SOURCE MATERIAL Start Marker
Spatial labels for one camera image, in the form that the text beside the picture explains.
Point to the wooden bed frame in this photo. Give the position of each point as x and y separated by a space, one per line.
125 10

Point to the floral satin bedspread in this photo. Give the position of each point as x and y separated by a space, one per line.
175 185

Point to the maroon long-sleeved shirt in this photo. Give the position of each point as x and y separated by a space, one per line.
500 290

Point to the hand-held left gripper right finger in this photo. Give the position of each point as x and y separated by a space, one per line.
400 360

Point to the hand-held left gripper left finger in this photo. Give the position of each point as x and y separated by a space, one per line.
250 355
SOURCE MATERIAL End Marker
Each line from the one containing "Point to the hand-held left gripper left" to the end of the listing above should be copied exactly, and nothing else.

### EXERCISE SOLUTION
Point to the hand-held left gripper left finger in this photo. Give the position of each point as x and y separated by a space, one per line.
250 355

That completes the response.